**Task details**
Transcribe only the lines of the listing below from the one holding "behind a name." through the one holding "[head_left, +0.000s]", inclusive, without any change.

┌──

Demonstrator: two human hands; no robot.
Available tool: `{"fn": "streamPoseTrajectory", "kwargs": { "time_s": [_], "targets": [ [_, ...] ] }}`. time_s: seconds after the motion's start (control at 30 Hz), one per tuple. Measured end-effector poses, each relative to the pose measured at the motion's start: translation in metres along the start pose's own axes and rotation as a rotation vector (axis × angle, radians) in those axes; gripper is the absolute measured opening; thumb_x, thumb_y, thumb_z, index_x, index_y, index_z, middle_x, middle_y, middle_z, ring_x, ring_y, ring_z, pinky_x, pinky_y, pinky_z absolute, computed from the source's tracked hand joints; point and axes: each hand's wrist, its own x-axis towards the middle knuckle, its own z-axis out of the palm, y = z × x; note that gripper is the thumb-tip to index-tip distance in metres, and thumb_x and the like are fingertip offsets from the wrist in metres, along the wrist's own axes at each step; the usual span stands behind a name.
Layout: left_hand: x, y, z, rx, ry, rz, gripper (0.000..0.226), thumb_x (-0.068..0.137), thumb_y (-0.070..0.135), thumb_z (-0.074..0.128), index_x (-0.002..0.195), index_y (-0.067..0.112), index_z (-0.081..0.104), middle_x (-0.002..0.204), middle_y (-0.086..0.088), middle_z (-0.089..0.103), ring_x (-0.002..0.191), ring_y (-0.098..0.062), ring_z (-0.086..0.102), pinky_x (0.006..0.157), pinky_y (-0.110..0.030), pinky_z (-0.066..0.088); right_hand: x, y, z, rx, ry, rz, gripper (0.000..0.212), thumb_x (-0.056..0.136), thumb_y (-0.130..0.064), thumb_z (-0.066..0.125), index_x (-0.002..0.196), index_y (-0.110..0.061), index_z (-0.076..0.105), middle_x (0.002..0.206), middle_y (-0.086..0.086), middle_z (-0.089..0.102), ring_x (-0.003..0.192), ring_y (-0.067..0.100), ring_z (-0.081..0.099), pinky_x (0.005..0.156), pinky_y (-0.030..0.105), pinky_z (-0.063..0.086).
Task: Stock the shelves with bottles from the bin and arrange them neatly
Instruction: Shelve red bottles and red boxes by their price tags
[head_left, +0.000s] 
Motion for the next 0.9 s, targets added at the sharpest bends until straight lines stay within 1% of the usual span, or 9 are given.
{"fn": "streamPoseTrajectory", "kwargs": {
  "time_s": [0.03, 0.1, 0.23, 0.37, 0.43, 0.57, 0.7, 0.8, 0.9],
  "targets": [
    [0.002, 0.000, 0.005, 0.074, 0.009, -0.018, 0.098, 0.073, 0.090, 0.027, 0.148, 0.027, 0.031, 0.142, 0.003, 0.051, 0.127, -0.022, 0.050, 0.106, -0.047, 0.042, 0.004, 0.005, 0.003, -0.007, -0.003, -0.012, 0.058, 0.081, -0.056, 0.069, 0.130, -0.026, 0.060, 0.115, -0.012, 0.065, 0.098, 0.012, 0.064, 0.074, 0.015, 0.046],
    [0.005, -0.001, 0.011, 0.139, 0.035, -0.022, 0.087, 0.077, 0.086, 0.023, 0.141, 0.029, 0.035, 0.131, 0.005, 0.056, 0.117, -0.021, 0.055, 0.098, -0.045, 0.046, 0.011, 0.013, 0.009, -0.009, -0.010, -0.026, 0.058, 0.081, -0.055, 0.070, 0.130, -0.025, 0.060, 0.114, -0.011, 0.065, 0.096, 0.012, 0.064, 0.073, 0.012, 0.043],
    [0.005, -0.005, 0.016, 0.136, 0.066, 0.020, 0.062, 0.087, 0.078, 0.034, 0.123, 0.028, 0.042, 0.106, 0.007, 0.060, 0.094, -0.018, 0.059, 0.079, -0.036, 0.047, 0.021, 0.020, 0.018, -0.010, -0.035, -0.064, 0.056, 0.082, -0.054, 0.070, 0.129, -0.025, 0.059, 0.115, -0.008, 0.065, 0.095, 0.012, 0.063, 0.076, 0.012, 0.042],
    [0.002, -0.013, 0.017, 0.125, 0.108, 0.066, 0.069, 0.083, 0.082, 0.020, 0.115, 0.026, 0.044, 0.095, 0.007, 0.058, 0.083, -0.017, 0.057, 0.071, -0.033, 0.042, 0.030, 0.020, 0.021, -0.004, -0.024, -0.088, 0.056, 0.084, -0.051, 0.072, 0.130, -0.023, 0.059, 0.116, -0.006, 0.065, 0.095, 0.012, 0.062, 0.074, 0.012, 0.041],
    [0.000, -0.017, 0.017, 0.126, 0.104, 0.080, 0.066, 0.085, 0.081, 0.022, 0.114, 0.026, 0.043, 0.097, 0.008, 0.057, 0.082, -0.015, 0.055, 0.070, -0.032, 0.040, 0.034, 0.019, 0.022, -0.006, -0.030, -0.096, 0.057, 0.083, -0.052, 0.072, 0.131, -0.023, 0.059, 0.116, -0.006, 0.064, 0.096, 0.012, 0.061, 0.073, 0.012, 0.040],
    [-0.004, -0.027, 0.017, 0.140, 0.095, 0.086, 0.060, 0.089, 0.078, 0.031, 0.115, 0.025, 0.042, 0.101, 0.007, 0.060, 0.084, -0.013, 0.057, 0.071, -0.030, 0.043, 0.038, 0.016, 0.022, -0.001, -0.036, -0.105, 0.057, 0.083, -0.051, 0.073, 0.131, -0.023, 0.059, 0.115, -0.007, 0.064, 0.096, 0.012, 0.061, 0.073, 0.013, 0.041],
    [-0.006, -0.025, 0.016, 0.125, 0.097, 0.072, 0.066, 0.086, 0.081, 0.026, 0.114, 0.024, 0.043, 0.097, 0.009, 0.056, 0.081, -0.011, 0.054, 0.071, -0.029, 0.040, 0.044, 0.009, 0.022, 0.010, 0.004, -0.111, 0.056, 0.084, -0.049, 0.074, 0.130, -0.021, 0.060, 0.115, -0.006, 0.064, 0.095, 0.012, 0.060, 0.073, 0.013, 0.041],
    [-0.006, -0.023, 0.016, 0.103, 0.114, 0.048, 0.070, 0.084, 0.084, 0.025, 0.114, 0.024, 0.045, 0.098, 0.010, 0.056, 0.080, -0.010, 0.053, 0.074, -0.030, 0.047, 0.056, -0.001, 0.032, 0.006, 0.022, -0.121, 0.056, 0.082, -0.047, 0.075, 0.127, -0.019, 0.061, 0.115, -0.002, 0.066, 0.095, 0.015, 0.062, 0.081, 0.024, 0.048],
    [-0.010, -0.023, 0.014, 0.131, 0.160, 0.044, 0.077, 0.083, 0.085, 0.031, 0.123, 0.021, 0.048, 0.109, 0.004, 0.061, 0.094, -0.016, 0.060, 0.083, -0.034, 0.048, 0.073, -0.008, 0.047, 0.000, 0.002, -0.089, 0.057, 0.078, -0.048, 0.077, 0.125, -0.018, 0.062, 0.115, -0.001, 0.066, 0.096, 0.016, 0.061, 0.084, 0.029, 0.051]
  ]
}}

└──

**Problem solution**
Available tool: `{"fn": "streamPoseTrajectory", "kwargs": { "time_s": [_], "targets": [ [_, ...] ] }}`. time_s: seconds after the motion's start (control at 30 Hz), one per tuple. Measured end-effector poses, each relative to the pose measured at the motion's start: translation in metres along the start pose's own axes and rotation as a rotation vector (axis × angle, radians) in those axes; gripper is the absolute measured opening; thumb_x, thumb_y, thumb_z, index_x, index_y, index_z, middle_x, middle_y, middle_z, ring_x, ring_y, ring_z, pinky_x, pinky_y, pinky_z absolute, computed from the source's tracked hand joints; point and axes: each hand's wrist, its own x-axis towards the middle knuckle, its own z-axis out of the palm, y = z × x; note that gripper is the thumb-tip to index-tip distance in metres, and thumb_x and the like are fingertip offsets from the wrist in metres, along the wrist's own axes at each step; the usual span stands behind a name.
Layout: left_hand: x, y, z, rx, ry, rz, gripper (0.000..0.226), thumb_x (-0.068..0.137), thumb_y (-0.070..0.135), thumb_z (-0.074..0.128), index_x (-0.002..0.195), index_y (-0.067..0.112), index_z (-0.081..0.104), middle_x (-0.002..0.204), middle_y (-0.086..0.088), middle_z (-0.089..0.103), ring_x (-0.002..0.191), ring_y (-0.098..0.062), ring_z (-0.086..0.102), pinky_x (0.006..0.157), pinky_y (-0.110..0.030), pinky_z (-0.066..0.088); right_hand: x, y, z, rx, ry, rz, gripper (0.000..0.212), thumb_x (-0.056..0.136), thumb_y (-0.130..0.064), thumb_z (-0.066..0.125), index_x (-0.002..0.196), index_y (-0.110..0.061), index_z (-0.076..0.105), middle_x (0.002..0.206), middle_y (-0.086..0.086), middle_z (-0.089..0.102), ring_x (-0.003..0.192), ring_y (-0.067..0.100), ring_z (-0.081..0.099), pinky_x (0.005..0.156), pinky_y (-0.030..0.105), pinky_z (-0.063..0.086).
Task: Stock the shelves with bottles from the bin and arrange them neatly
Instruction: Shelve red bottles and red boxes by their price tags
[head_left, +0.000s] 

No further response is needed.